The cover of the guide perfectly fulfills the function of a secretary for all kinds of trinkets and leaflets
An attempt to evaluate this guide evokes mixed feelings in us. He accompanied us on Crete three times due to the small format and large amount of information. However, in everything you need to find a spoon of tar. On the one hand, we have a guide that is a mine of knowledge. On the other hand, the fact that in places the guide is not a model of reliability and truthfulness of the information provided. Baedeker is a collective work translated from the original from 2005. This is probably the reason for inaccuracies or even erroneous information that we found during the use of this publication
Unfortunately, having no other source of knowledge at a given time several times on our own skin, we experienced the consequences of unreliable information. There were not many such situations, but if they happened, they deeply fell into our memory. This is one of the most expensive items available on our market, which allows you to expect much more than from guides that often cost half as much.
Is it worth investing in anyway? You must answer this question yourself.
Pascal's Guide to Crete from 2006 (with resumption in 2009) belongs to the series of guides around the world, which are characterized by a small format (24 x 11 cm), a soft spiral binding and a colorful cover with a large, vertical name of the described place. This graphic design makes these guides easily recognized on the shelf in the bookstore. The Crete Guide is a collective study translated from English with 192 pages. The book was printed on glossy, chalk paper, which kept the image quality high.
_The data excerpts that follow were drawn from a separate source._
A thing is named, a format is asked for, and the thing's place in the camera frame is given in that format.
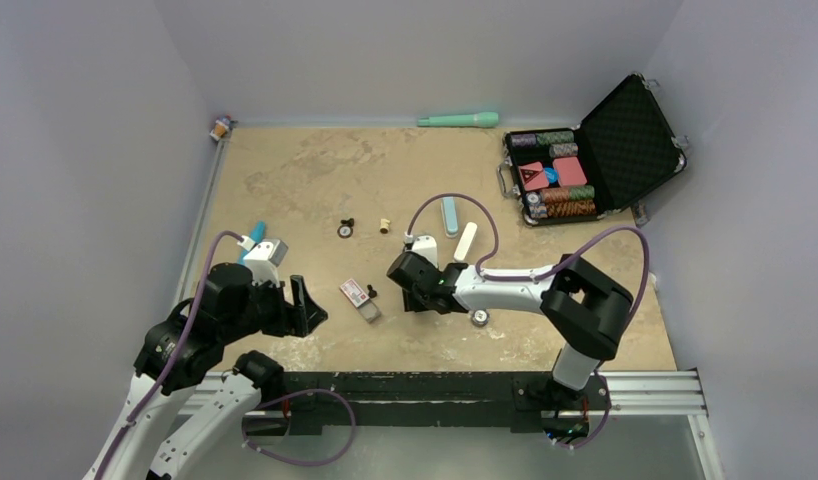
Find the blue tool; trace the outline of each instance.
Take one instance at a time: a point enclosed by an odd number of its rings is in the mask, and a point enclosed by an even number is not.
[[[249,237],[256,242],[256,245],[262,243],[262,240],[265,239],[265,222],[256,222],[256,226],[253,227],[253,230],[250,231]],[[238,263],[244,265],[244,256],[250,253],[248,250],[241,249],[241,256],[238,257]]]
[[[459,220],[456,219],[456,199],[444,197],[441,199],[441,217],[444,219],[444,234],[447,238],[456,238],[459,233]]]

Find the beige table surface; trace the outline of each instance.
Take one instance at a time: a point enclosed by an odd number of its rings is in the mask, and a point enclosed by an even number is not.
[[[504,200],[495,168],[501,161],[502,130],[415,128],[239,128],[229,139],[214,200],[202,233],[202,265],[211,238],[223,229],[249,232],[265,221],[268,237],[289,251],[280,275],[305,277],[329,320],[306,338],[254,335],[226,348],[216,370],[231,367],[257,349],[287,370],[483,371],[549,370],[564,345],[539,315],[491,311],[485,328],[465,314],[405,313],[400,289],[385,272],[400,253],[401,237],[417,207],[442,192],[462,192],[485,204],[497,221],[501,248],[488,267],[529,268],[559,260],[600,231],[631,224],[629,212],[599,222],[529,228],[517,203]],[[492,246],[482,213],[458,201],[460,225],[473,221],[477,239],[467,259],[475,262]],[[336,235],[339,220],[353,217],[353,236]],[[380,218],[392,232],[379,232]],[[451,261],[458,239],[443,234],[438,204],[421,216],[417,232],[439,244],[439,263]],[[224,240],[215,263],[235,261],[239,248]],[[636,237],[618,233],[585,257],[635,294],[641,278]],[[373,284],[382,317],[368,324],[339,291],[349,278]],[[607,370],[674,370],[674,357],[653,290]]]

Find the blue handle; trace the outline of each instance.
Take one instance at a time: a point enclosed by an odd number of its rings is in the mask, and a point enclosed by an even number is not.
[[[262,240],[265,239],[265,222],[256,222],[256,226],[253,227],[253,230],[250,231],[249,237],[253,239],[256,244],[262,243]],[[244,256],[247,255],[249,252],[247,250],[241,249],[241,255],[238,257],[238,263],[244,265]]]

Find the white wall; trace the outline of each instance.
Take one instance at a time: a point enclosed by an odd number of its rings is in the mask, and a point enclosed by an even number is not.
[[[156,0],[206,99],[241,120],[580,120],[641,70],[681,0]]]
[[[99,451],[170,308],[210,123],[150,0],[0,1],[0,479]]]
[[[646,73],[689,169],[647,233],[730,478],[818,479],[818,0],[686,0]]]

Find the small box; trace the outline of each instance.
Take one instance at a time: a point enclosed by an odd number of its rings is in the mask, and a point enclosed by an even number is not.
[[[382,314],[379,307],[376,306],[374,301],[371,300],[371,297],[368,296],[367,292],[362,289],[362,286],[359,285],[356,280],[351,278],[342,283],[339,288],[341,288],[341,293],[356,307],[356,311],[359,312],[359,315],[362,315],[362,318],[368,323],[373,322]]]
[[[651,91],[657,86],[642,74],[634,73],[574,128],[504,135],[504,162],[498,172],[509,169],[515,186],[506,190],[501,184],[501,190],[504,196],[516,197],[521,202],[527,225],[598,220],[630,207],[685,169],[686,139],[675,137],[668,126]],[[525,188],[519,167],[535,162],[553,167],[554,159],[560,154],[553,145],[570,145],[568,142],[572,138],[586,185],[594,187],[593,201],[597,213],[543,218],[546,212],[527,200],[530,189]]]

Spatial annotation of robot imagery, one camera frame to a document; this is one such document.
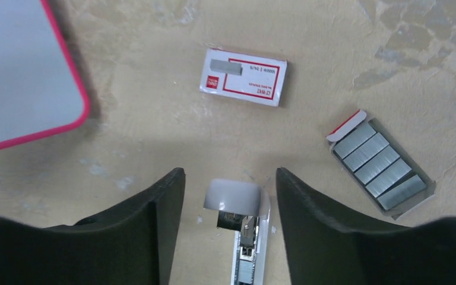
red-bordered tablet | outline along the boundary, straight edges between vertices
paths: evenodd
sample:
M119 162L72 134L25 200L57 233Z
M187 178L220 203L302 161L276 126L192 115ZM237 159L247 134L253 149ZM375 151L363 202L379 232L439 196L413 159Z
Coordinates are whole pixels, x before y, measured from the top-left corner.
M74 129L89 105L48 1L0 1L0 149Z

red frame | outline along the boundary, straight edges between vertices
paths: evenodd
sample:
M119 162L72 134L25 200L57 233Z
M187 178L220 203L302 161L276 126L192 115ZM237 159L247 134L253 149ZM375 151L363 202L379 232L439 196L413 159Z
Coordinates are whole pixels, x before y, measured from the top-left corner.
M62 49L62 53L64 54L65 60L67 61L71 74L74 77L74 81L76 82L76 85L78 86L78 89L80 91L81 98L83 100L83 105L84 105L83 112L81 113L81 116L78 119L76 119L76 121L74 121L73 123L70 123L68 125L59 126L57 128L53 128L53 129L47 129L45 131L40 131L35 134L25 135L23 137L12 138L7 141L1 141L0 149L12 147L14 145L23 144L23 143L33 141L33 140L39 140L41 138L50 137L52 135L56 135L61 132L70 131L74 128L79 127L81 124L83 124L83 122L87 119L88 114L90 113L90 101L88 100L86 90L83 86L83 82L81 81L81 77L80 77L78 71L76 70L74 61L72 61L71 55L69 54L67 45L65 44L65 41L62 37L62 33L60 32L60 29L58 28L55 17L53 16L53 12L48 4L48 0L40 0L40 1L41 1L41 4L43 5L43 9L45 10L46 16L50 22L50 25L53 29L53 32L58 41L58 44L59 44L60 48Z
M275 90L276 90L276 87L277 87L278 73L280 72L280 66L269 65L269 64L260 64L260 63L252 62L252 61L243 61L243 60L235 59L235 58L229 58L228 61L229 62L236 61L236 62L242 62L244 64L254 64L254 65L261 65L261 66L264 66L264 67L276 68L277 69L277 74L275 75L274 89L272 91L272 97L270 97L270 98L264 97L264 96L260 96L260 95L256 95L256 94L251 94L251 93L246 93L246 92L240 92L240 91L236 91L236 90L226 89L226 79L228 78L228 74L224 75L223 91L232 92L232 93L238 93L238 94L247 95L247 96L256 97L256 98L267 99L267 100L271 100L271 101L274 100Z

beige surface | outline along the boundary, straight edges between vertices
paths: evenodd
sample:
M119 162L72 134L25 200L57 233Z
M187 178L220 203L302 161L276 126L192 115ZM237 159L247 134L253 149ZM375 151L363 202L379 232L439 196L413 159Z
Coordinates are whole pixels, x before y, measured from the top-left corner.
M287 284L277 167L383 219L324 139L357 107L438 181L399 223L456 215L456 1L430 13L434 1L415 0L410 26L410 0L57 2L93 111L75 131L0 151L0 215L73 224L184 167L170 283L228 284L233 233L216 229L204 194L213 178L254 179L274 203L267 284ZM281 107L199 93L209 46L288 59Z

red and white box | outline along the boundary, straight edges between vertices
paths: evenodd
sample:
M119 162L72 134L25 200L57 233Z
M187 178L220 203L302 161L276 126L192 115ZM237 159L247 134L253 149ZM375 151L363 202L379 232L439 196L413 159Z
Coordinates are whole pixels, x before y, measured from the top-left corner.
M355 127L360 125L368 116L368 114L359 109L356 113L352 114L345 122L338 126L333 132L326 136L326 140L330 143L337 143L342 138L344 138L349 132L351 132Z
M277 107L287 61L209 49L200 91Z

red logo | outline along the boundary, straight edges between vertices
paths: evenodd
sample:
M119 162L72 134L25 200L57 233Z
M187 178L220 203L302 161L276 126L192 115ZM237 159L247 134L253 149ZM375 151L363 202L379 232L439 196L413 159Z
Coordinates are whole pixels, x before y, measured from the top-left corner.
M219 82L219 77L208 76L207 77L207 88L217 89L218 82Z

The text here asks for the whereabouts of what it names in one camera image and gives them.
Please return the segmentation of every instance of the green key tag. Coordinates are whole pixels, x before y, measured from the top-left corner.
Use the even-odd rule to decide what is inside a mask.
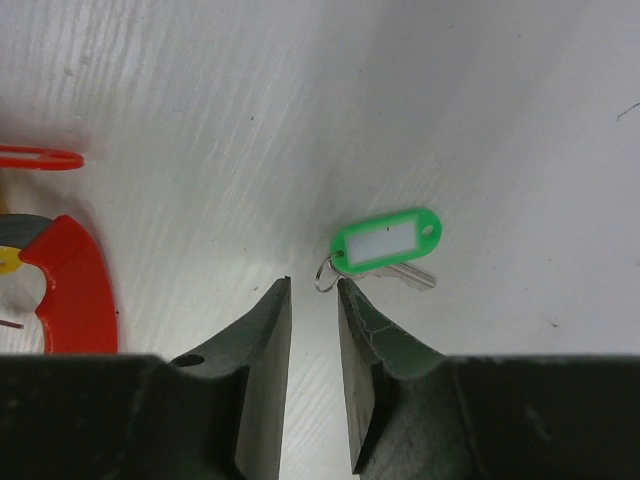
[[[440,237],[442,223],[431,210],[392,213],[340,230],[331,242],[331,263],[342,273],[365,273],[423,257]]]

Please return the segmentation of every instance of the silver key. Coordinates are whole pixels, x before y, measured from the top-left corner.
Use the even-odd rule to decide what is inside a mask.
[[[375,275],[376,277],[396,277],[418,290],[429,290],[436,286],[436,277],[408,263],[398,263],[374,270],[371,272],[371,275]]]

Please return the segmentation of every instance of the white table surface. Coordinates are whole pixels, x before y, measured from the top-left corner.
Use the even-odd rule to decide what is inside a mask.
[[[420,293],[360,282],[444,353],[640,350],[640,8],[632,0],[0,0],[12,211],[99,239],[121,348],[176,356],[293,278],[281,478],[348,479],[337,228],[428,206]],[[39,271],[0,279],[4,352],[38,352]]]

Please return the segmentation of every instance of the gray object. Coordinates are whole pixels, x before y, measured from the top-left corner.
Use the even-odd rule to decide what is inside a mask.
[[[0,215],[0,245],[23,249],[49,228],[51,222],[39,215]]]
[[[445,357],[338,291],[361,479],[640,478],[637,357]]]
[[[1,357],[3,478],[275,480],[290,339],[286,278],[171,364]]]

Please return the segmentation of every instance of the red plastic clip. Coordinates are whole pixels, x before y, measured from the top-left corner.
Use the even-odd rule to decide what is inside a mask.
[[[84,165],[84,157],[77,153],[49,148],[13,147],[0,145],[1,168],[29,168],[33,170],[73,170]]]
[[[116,353],[118,328],[111,283],[91,235],[62,215],[19,254],[47,279],[36,308],[45,353]]]

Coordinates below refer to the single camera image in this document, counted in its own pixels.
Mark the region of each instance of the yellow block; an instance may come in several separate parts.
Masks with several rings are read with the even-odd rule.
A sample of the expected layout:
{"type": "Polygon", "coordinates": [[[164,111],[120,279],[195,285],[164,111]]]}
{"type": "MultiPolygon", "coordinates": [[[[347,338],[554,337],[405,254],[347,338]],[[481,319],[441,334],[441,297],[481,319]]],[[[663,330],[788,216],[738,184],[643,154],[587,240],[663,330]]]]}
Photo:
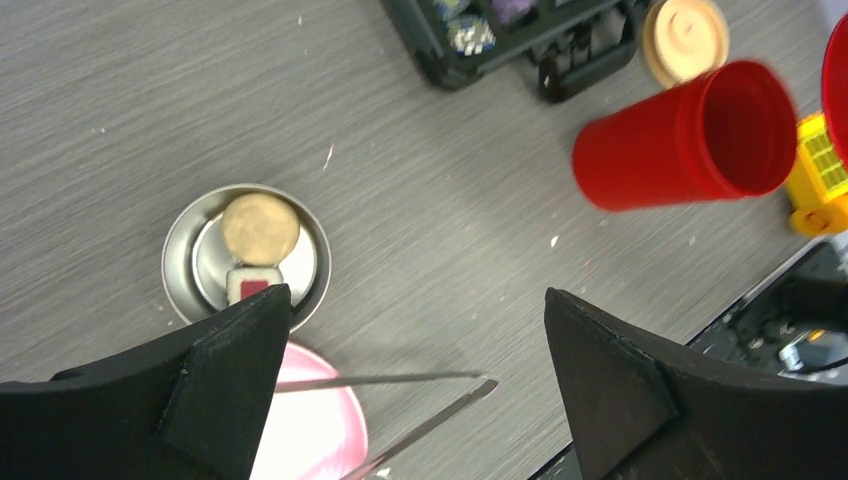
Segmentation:
{"type": "Polygon", "coordinates": [[[822,114],[798,126],[798,153],[786,181],[794,230],[817,236],[848,230],[848,170],[836,155],[822,114]]]}

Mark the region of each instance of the metal bowl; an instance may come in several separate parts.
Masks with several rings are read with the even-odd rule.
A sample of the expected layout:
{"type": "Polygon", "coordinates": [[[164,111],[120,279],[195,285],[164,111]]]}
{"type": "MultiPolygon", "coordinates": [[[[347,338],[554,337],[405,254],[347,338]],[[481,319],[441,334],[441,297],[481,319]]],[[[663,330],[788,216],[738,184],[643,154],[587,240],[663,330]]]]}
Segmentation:
{"type": "Polygon", "coordinates": [[[332,257],[327,234],[315,215],[286,192],[241,183],[213,190],[195,200],[171,226],[162,248],[162,283],[168,301],[187,324],[227,307],[226,275],[238,266],[221,236],[221,214],[236,198],[265,193],[285,200],[300,219],[300,238],[279,265],[292,291],[294,331],[315,313],[330,286],[332,257]]]}

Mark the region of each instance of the table surface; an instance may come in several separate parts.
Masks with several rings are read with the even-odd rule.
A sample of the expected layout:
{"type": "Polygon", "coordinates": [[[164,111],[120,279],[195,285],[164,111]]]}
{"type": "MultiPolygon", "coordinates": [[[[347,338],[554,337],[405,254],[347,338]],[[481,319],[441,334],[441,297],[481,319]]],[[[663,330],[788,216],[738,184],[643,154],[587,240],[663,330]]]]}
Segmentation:
{"type": "MultiPolygon", "coordinates": [[[[731,57],[770,62],[814,112],[820,11],[718,3],[731,57]]],[[[266,183],[333,247],[325,304],[295,341],[345,373],[503,381],[392,461],[395,480],[526,478],[569,441],[546,287],[687,340],[804,243],[782,193],[622,215],[583,199],[571,143],[659,90],[641,59],[559,106],[521,63],[446,94],[378,0],[11,0],[0,58],[0,381],[180,328],[159,277],[171,222],[215,187],[266,183]]],[[[372,447],[460,388],[361,390],[372,447]]]]}

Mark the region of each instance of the red plastic cup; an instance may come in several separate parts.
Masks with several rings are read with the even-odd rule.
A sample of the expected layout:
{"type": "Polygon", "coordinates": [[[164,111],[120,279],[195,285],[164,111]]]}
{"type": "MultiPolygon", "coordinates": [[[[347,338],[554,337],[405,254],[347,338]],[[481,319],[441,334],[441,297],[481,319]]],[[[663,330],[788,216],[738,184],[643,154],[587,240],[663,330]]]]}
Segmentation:
{"type": "Polygon", "coordinates": [[[848,15],[836,24],[822,65],[822,107],[830,141],[848,161],[848,15]]]}
{"type": "Polygon", "coordinates": [[[796,122],[768,67],[732,62],[591,122],[574,143],[574,176],[609,211],[758,197],[789,176],[796,122]]]}

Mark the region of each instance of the storage case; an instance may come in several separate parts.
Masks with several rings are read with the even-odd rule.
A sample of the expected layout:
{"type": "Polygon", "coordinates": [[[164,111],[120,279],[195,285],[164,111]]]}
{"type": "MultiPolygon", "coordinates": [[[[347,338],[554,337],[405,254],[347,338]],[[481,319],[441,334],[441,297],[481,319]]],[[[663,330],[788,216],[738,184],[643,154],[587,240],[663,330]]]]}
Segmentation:
{"type": "Polygon", "coordinates": [[[627,65],[636,53],[650,4],[650,0],[539,0],[523,18],[505,26],[491,0],[472,0],[466,13],[486,18],[495,44],[484,53],[461,56],[451,47],[433,0],[382,1],[407,49],[435,85],[457,90],[525,56],[538,68],[539,90],[551,102],[565,101],[627,65]],[[616,23],[618,42],[596,51],[593,36],[615,35],[610,29],[616,23]]]}

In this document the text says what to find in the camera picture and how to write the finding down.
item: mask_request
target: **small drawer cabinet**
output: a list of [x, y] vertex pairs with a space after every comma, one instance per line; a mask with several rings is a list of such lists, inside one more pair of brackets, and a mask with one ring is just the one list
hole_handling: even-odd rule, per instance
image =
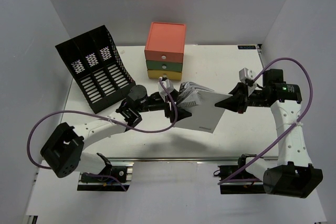
[[149, 78], [163, 76], [171, 80], [181, 80], [185, 34], [184, 24], [151, 24], [145, 47]]

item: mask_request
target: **wall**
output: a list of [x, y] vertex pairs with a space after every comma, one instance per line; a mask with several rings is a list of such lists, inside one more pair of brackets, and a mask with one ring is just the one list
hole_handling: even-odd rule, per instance
[[[303, 119], [304, 136], [313, 164], [323, 170], [318, 194], [328, 223], [336, 223], [335, 3], [336, 0], [287, 0], [263, 45], [265, 62], [293, 57], [311, 76], [314, 99]], [[286, 80], [300, 85], [307, 101], [308, 85], [303, 73], [292, 63], [278, 66], [284, 68]]]
[[150, 22], [187, 24], [187, 44], [258, 44], [285, 0], [51, 0], [71, 37], [105, 24], [119, 45], [144, 45]]
[[[26, 154], [30, 129], [64, 107], [70, 76], [54, 45], [68, 39], [50, 0], [0, 0], [0, 216], [21, 223], [36, 168]], [[33, 157], [58, 118], [33, 139]]]

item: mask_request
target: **yellow drawer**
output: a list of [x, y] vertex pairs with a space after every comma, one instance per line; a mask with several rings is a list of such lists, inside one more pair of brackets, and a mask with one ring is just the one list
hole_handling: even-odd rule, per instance
[[167, 77], [170, 80], [180, 81], [182, 79], [182, 73], [164, 70], [147, 70], [148, 77], [158, 79], [159, 77]]

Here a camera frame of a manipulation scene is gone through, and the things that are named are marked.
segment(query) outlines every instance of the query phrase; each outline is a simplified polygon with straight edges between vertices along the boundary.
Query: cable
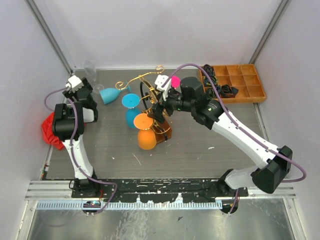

The Dumont booklet from Crete (in Poland printed by PWN) is another very handy pocket publication that is sold at a reasonable price of less than PLN 20. Despite its small size, Klaus Bötig, who is the author of this guide, managed to put quite a lot of interesting information in this position.
The Discovery Channel guide published by the RM Publishers in 2007 is a 120-page translation of the English collective study. The main author of the texts is Brigitte Seckendorff-Kourgierakis, who, while working on this guide, crossed Crete along the breadth.